Immunizations Are Not Just For Kids
Immunizations Are Not Just For Kids
When you think of getting a vaccination shot, do you immediately remember your childhood? It’s not surprising. After all, one of Normal Rockwell’s most famous paintings is a boy waiting in the doctor’s office, looking at the posted medicine license while the practitioner readies a shot. But the truth is: vaccines protect everyone in every stage of life.
As we age, many of the immunizations from our youth wear off. More importantly, our immune systems grow weaker, making us vulnerable to diseases and complications from those diseases. Those with chronic health conditions are particularly at risk.
So, which vaccines are recommended for older adults and seniors?
- Influenza (or Flu) vaccines defend against contracting the most likely strain of flu for the upcoming season; all vaccines protect against four different types of flu viruses and should been obtained annually. Each year millions of people get the flu with hundreds of thousands of people becoming hospitalized or dying from flu-related causes.
- Pneumococcal disease is most common in young children but can be deadly for those 65 and over. The disease can range from ear and sinus infections to pneumonia and bloodstream complications. There are four different types of vaccines based on age and medical history. Studies have shown that one of the vaccines (PCV13) protects 75% of seniors against invasive pneumococcal disease and prevents pneumococcal pneumonia about 50% of the time.

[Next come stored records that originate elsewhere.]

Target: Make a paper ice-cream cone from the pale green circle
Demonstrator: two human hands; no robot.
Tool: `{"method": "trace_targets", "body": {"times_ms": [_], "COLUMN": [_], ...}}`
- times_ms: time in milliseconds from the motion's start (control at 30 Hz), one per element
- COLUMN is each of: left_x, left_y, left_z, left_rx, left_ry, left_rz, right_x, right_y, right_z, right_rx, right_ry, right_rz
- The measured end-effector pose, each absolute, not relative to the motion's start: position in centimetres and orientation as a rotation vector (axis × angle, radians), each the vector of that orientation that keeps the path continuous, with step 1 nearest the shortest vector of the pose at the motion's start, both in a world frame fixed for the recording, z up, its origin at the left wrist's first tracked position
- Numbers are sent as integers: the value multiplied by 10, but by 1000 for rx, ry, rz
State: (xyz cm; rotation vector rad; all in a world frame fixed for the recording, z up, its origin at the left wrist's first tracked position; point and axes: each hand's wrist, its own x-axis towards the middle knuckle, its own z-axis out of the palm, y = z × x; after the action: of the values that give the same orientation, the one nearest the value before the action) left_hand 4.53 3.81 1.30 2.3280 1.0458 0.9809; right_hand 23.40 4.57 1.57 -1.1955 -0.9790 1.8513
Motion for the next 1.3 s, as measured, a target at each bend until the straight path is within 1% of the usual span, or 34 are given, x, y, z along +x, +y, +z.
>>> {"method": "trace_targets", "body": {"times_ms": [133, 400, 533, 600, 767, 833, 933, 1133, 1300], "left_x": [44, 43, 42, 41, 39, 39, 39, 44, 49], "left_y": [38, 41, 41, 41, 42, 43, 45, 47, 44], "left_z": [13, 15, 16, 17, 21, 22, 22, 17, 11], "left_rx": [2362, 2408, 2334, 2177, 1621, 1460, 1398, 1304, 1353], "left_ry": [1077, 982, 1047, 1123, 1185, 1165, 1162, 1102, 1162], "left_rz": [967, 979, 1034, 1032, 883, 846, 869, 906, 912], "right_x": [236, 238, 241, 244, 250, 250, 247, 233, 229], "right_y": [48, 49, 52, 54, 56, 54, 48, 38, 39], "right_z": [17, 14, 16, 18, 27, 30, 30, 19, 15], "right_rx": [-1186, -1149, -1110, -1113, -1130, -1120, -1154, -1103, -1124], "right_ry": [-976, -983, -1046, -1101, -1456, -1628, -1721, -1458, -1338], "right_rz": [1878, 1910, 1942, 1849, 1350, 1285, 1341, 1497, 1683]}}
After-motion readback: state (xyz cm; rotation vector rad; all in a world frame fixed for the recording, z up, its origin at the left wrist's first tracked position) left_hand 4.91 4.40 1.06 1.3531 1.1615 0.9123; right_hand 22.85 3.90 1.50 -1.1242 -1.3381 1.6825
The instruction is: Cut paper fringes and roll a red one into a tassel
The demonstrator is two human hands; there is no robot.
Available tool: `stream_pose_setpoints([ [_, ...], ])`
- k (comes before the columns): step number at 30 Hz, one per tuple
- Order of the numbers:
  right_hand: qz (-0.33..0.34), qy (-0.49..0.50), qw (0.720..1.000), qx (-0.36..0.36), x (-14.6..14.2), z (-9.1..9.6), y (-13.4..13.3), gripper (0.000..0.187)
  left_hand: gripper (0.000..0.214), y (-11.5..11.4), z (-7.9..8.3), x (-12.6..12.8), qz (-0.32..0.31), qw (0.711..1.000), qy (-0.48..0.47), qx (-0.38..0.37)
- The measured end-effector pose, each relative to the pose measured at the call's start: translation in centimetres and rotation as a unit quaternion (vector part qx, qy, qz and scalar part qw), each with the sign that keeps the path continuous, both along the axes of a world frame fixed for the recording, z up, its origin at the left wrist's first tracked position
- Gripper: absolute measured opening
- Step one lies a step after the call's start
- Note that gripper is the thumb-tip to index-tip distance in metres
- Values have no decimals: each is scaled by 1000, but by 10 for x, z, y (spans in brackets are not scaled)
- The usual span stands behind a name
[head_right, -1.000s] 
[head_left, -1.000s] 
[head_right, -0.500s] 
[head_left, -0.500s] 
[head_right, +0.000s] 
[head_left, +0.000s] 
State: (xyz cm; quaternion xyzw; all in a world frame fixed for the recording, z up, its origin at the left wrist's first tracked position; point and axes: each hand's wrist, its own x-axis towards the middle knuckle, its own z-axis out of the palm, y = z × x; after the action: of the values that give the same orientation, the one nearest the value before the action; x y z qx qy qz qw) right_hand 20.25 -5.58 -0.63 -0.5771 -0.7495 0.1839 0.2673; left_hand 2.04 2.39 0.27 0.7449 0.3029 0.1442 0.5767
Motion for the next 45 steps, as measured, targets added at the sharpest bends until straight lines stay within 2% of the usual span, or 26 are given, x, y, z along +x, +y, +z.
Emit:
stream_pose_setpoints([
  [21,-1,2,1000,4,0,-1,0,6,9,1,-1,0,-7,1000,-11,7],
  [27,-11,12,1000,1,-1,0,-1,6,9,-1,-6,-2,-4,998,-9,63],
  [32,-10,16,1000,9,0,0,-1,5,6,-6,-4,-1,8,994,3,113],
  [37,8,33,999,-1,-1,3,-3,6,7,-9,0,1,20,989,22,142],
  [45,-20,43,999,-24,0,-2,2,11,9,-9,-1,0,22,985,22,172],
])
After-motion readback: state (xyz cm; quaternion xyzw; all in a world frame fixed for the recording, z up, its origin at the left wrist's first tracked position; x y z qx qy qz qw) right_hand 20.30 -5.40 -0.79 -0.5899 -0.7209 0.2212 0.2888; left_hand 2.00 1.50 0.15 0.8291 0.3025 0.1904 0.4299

- COVID-19 vaccines have prevented more than 18 million hospitalizations and more than 3 million deaths in the U.S. since their introduction. Covid-19 is respiratory disease and older adults are more likely to get sick from it, including serious illness and death. The recommendations for vaccine doses and boosters have recently been updated; contact your medical provider to determine what vaccine version you should get.

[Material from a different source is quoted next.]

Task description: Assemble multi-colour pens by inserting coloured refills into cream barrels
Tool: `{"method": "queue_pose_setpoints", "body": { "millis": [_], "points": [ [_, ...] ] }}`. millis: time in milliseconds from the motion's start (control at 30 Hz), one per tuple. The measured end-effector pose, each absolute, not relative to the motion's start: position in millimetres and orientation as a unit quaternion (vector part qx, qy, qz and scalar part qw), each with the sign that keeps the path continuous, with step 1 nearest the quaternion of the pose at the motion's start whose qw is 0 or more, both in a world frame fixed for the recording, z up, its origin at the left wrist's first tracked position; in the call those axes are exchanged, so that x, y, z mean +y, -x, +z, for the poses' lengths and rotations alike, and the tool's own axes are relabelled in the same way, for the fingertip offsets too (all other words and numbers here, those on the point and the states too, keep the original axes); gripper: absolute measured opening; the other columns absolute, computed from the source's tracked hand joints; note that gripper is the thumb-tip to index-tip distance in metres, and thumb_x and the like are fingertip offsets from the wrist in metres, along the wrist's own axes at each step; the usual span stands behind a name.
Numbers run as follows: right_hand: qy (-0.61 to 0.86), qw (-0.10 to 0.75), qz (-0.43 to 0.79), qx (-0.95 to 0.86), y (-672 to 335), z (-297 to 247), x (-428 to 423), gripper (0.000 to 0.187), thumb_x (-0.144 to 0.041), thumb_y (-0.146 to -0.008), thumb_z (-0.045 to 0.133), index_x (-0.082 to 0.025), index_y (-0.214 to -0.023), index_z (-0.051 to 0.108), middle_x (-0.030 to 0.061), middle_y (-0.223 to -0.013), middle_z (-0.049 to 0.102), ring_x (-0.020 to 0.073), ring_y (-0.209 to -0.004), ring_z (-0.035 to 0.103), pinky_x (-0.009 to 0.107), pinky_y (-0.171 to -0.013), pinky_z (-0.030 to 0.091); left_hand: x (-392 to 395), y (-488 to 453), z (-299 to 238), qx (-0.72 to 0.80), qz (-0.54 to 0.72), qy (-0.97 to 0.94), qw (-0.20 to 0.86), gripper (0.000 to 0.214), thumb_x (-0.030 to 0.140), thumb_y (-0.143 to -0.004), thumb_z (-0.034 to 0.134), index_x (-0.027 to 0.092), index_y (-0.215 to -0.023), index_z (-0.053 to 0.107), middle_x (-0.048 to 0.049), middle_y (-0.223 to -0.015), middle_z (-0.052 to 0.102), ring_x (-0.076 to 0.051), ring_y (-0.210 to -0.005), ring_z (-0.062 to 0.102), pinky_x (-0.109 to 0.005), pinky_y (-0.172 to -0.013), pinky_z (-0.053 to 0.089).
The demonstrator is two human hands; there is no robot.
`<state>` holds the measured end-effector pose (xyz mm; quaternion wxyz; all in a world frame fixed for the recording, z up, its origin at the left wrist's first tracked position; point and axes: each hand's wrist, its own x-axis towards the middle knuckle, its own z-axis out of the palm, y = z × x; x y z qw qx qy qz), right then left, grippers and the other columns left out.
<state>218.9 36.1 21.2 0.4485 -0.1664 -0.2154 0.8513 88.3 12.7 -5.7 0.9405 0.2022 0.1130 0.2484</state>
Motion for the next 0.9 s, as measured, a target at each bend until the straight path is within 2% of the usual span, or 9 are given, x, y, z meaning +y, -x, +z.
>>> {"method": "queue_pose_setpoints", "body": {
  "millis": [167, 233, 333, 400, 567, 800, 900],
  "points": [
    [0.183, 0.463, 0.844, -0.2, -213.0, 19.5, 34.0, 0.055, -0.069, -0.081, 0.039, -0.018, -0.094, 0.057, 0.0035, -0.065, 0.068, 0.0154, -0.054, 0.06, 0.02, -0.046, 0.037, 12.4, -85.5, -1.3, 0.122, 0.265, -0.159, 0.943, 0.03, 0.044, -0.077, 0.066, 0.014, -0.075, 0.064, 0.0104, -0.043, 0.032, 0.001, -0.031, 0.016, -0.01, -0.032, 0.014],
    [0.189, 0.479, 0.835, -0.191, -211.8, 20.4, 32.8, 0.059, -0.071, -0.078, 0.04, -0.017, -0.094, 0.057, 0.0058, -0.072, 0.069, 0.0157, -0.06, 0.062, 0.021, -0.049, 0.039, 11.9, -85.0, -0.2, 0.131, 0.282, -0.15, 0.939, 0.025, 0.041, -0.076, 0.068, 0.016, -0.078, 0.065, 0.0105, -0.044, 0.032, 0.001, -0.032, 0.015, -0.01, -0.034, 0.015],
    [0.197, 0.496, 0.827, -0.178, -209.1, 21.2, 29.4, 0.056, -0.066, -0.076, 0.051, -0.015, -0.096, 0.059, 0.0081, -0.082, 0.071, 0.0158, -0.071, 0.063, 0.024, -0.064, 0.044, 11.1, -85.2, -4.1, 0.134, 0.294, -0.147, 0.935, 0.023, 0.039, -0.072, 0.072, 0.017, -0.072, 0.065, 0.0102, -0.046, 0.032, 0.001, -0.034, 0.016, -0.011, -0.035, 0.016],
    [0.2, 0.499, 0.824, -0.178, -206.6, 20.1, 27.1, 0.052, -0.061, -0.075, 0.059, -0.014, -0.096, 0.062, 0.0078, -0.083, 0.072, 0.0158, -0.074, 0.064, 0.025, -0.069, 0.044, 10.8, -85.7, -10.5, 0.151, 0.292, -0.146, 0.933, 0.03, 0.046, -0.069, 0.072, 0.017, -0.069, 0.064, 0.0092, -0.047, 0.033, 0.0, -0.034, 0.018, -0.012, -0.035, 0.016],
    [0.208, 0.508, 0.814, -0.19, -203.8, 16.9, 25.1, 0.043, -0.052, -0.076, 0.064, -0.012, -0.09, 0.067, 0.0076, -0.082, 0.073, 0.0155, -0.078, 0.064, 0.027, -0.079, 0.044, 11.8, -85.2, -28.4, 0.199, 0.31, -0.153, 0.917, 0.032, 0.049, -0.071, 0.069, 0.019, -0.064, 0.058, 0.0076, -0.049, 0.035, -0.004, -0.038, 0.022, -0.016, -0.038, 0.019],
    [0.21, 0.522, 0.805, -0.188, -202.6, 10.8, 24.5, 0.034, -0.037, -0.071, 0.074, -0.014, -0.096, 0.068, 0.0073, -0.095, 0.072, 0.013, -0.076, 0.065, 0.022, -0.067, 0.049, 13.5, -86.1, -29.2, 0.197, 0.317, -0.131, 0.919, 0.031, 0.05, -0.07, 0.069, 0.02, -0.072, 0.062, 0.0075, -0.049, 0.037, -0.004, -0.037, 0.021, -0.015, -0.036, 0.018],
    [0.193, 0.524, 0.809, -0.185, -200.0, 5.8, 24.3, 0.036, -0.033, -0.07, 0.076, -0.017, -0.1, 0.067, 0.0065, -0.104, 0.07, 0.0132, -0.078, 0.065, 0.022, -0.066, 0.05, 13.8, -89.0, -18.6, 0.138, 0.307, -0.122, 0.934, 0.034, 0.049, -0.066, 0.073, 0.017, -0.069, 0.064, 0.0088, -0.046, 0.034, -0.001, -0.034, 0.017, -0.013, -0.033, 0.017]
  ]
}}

- Diphtheria, tetanus, and pertussis (Td or Tdap) vaccine protects against the bacteria which cause breathing and heart rhythm problems, lockjaw, and whooping cough. Most individual receive their first vaccination in childhood; however, the protection doesn’t last. Everyone should get a booster shot every ten years or if there is a wound injury.
- Shingles (herpes zoster) is a rash of blisters with pain sometimes described as an intense burning sensation; this pain can last for months or even years after the rash goes away. Approximately 1 million people get shingles each year; if you’ve ever had chickenpox, you can get shingles. For adults 50 and over, the Shingrix shingles vaccine is at least 91% effective. The vaccine is given in two shots spaced out between two and six months apart.
- Respiratory syncytial (RSV) is a common respiratory virus which usually only causes mild, cold-like symptoms. But RSV can be serious, especially for older adults, including bronchiolitis and pneumonia. Each year RSV leads to approximately up to120,000 hospitalizations and 10,000 deaths among adults 65 and older. A new vaccine has recently been approved by the FDA to combat the virus which reduced lower respiratory tract disease risk by over 82%. Your doctor can advise on availability.
Immunizations protect individuals and communities. In fact, by protecting yourself, you are also protecting your family, friends, and neighbors. So go get your shots and reward yourself with a lollypop — for the kid inside.